Холодным коридором Катя прошла до входной двери, остановившись от громогласного зова Егора Андреевича:
— Постой, Катерина, я совсем забыл, тебе письмо.
— От Оли? — Катя бросилась назад, в кухню, свернув по пути Верину тумбочку. — Где письмо?
— Погоди, сейчас вспомню, куда положил.
Пока Егор Андреевич обшаривал карманы, Катя от нетерпения приплясывала на месте.
— Егор Андреевич, вы скоро?
— Вот, нашёл. — Егор Андреевич торжественно протянул сложенный треугольник. — Держи письмо. А от кого, не знаю — оно из почтового ящика выпало, в котором сахар был.
— От тёти Люды, — помертвевшими губами сказала Катя, и потёртая бумажка показалась ей горячим угольком на ладони.
Нетерпеливыми руками она развернула треугольник, поднеся его к коптилке. Соседи из деликатности занялись делами, и она сидела наедине со своей тайной, не решаясь сразу в неё заглянуть. Перед глазами маячило мамино лицо с прилипшими ко лбу прядками волос, звучал родной голос: «Ты должна пробираться в Ленинград к моей сестре».

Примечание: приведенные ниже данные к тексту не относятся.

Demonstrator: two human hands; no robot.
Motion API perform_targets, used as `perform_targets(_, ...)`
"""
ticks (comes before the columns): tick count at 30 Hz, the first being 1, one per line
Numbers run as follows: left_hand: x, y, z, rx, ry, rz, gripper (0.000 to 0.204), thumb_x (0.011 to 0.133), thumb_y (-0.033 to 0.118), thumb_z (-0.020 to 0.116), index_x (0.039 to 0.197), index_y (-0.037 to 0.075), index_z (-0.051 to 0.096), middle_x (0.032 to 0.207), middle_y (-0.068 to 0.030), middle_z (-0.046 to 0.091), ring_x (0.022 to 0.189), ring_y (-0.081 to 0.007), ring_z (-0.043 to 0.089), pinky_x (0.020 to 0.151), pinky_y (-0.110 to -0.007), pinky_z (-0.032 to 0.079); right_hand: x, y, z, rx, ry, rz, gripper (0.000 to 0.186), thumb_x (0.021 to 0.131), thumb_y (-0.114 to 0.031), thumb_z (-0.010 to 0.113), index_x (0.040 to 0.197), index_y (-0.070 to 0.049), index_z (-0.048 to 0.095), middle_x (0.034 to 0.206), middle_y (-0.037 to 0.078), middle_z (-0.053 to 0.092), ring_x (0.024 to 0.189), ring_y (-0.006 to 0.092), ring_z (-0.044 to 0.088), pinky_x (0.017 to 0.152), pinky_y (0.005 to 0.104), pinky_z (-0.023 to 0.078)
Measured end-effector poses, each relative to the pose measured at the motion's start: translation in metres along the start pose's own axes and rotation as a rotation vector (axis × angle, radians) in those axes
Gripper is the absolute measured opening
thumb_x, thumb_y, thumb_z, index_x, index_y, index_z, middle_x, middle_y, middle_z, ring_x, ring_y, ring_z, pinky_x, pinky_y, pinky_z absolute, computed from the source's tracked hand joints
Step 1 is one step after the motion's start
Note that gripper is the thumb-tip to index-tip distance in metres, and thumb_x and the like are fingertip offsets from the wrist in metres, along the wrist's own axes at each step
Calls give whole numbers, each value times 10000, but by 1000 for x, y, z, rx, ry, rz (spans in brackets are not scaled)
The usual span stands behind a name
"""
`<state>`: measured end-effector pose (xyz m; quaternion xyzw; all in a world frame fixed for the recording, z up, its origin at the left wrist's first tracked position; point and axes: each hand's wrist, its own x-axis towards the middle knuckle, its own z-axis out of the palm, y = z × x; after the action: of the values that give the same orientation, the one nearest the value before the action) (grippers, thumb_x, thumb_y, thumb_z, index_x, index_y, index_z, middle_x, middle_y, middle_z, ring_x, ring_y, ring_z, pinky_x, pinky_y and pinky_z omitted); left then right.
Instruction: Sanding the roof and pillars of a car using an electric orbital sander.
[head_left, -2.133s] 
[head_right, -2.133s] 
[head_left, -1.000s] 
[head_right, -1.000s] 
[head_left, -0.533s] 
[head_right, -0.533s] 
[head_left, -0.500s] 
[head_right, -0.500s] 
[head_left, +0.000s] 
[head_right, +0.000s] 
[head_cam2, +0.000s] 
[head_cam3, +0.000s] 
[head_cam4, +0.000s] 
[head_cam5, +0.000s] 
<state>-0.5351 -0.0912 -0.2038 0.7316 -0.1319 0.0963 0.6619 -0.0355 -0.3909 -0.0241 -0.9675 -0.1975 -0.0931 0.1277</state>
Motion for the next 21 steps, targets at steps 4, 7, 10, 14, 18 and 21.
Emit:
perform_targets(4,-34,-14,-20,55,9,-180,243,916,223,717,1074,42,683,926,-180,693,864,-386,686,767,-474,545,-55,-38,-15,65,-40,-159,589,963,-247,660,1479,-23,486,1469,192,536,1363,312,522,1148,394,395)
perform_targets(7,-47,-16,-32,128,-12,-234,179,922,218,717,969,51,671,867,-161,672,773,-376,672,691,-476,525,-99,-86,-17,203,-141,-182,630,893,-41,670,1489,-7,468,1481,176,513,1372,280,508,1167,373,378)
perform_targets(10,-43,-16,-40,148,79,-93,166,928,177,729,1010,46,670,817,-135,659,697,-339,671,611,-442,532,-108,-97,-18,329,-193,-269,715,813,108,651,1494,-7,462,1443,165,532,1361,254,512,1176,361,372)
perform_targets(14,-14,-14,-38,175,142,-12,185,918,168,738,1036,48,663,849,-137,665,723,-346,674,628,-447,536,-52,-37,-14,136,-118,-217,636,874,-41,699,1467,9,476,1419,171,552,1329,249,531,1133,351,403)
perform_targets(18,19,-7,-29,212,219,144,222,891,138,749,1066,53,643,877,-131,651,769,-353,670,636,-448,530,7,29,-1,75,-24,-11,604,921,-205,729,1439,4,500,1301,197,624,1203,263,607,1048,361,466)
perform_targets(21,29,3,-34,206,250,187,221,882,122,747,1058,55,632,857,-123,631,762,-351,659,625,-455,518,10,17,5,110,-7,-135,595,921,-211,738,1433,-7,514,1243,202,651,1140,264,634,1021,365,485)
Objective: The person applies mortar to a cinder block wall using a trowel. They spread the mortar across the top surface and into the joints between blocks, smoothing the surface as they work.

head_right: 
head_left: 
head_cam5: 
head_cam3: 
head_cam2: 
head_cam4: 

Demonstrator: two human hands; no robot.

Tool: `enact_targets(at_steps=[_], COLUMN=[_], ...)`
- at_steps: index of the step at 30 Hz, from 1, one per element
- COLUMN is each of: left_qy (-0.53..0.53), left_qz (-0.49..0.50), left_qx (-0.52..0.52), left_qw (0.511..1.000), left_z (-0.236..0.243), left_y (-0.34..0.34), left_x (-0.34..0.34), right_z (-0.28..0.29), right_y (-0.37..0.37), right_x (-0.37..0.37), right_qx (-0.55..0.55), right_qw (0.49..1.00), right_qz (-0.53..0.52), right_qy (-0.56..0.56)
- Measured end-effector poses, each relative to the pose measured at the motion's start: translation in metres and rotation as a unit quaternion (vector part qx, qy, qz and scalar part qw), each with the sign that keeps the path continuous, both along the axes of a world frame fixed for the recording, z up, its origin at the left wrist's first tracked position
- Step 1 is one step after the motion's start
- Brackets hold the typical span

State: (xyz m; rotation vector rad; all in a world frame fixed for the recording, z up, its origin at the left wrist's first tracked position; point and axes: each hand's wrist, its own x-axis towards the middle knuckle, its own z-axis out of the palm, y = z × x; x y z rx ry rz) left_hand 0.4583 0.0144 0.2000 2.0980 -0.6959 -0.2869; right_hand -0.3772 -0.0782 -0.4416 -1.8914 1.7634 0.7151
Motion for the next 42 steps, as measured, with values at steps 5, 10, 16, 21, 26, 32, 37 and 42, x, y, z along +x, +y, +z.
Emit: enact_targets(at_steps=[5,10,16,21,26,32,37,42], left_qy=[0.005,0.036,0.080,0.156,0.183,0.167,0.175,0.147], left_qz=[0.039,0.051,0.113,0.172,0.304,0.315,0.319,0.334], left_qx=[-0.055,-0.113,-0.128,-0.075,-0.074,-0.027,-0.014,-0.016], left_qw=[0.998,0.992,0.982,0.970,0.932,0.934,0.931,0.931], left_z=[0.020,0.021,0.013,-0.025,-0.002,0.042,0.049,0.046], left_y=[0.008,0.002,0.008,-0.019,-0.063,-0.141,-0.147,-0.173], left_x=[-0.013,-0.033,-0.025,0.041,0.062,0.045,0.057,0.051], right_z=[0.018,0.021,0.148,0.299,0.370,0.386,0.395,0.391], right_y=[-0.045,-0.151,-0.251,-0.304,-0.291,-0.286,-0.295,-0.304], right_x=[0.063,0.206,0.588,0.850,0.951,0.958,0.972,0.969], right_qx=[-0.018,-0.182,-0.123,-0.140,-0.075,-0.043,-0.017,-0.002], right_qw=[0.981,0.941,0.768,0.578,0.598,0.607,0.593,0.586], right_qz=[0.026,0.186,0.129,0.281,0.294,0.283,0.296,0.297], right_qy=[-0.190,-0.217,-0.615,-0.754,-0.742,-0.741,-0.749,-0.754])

Короткий текст, написанный фиолетовыми чернилами, запутал мысли ещё больше. Мамина сестра писала:
Огонек коптилки тускло освещал Катино лицо с закушенной губой и нахмуренные короткие бровки над сосредоточенными глазами. Листок бумаги в её руках отбрасывал на стол длинную чёрную тень, которая моталась из стороны в сторону.
Вера подумала, что сейчас жизни ленинградцев похожи на этот скудный огонёк коптилки, который может затухнуть в любую секунду. Прикрыв глаза, она вообразила море огоньков, которые ещё хранили в себе тепло, согревая промороженные квартиры и комнаты. С каждым блокадным днём их оставалось всё меньше и меньше.
Господи, хотя бы удалось эвакуироваться, чтобы дети могли жить.
Писем от мужа Вера не получала с начала войны, но всем сердцем верила, что он жив и воюет. Мало ли что может случиться при перевозке почты во время войны. Томительная неизвестность всё же оставляла надежду на встречу, в отличие от казённых бланков похоронки, отмеченных печатью горя. Сколько таких скорбных листков разлетелось сейчас по всей стране!
Несколько следующих дней Вера провела в лихорадочном ожидании разрешения на эвакуацию и откровенно разрыдалась от счастья, когда Катя пришла с известием явиться за талонами на выезд.
Дальнейшее слилось в суету и стояние в очереди посреди длинного коридора средней школы. Около портрета товарищу Сталину стоял выцветший букет бумажных цветов, а по стенам были расклеены красочные плакаты.
— Говорят, что с детьми до трёх лет не эвакуируют, — сказала Вере стоящая впереди женщина. — Такие малыши живыми не доезжают.
— У меня большие дети, — торопливо ответила Вера, чувствуя, как сердце в груди перевернулось от страха.
Женщина окинула её недоверчивым взглядом и отвернулась, говоря что-то на ухо другой соседке по очереди.
Переступая порог кабинета, Вера едва могла сдержать дрожь в ногах. «Я должна получить эти бумаги. Я должна получить эти бумаги», — непрестанно крутилось в голове.
Пожилой, небритый человек за столом устало поднял голову и спросил о составе семьи. Вера ответила и оцепенела в ожидании ответа. Она забыла, что нужно дышать, и только часто-часто моргала.
Уполномоченный молча сделал пометку в журнале и протянул три бумажки:
— Быть завтра в семь утра на Финляндском вокзале. Вещей с собой берите минимум.
Проводив её до двери, мужчина высунул голову в коридор и хрипло прокричал в толпу:
— Товарищи, всех касается! Лишние вещи будут выбрасываться.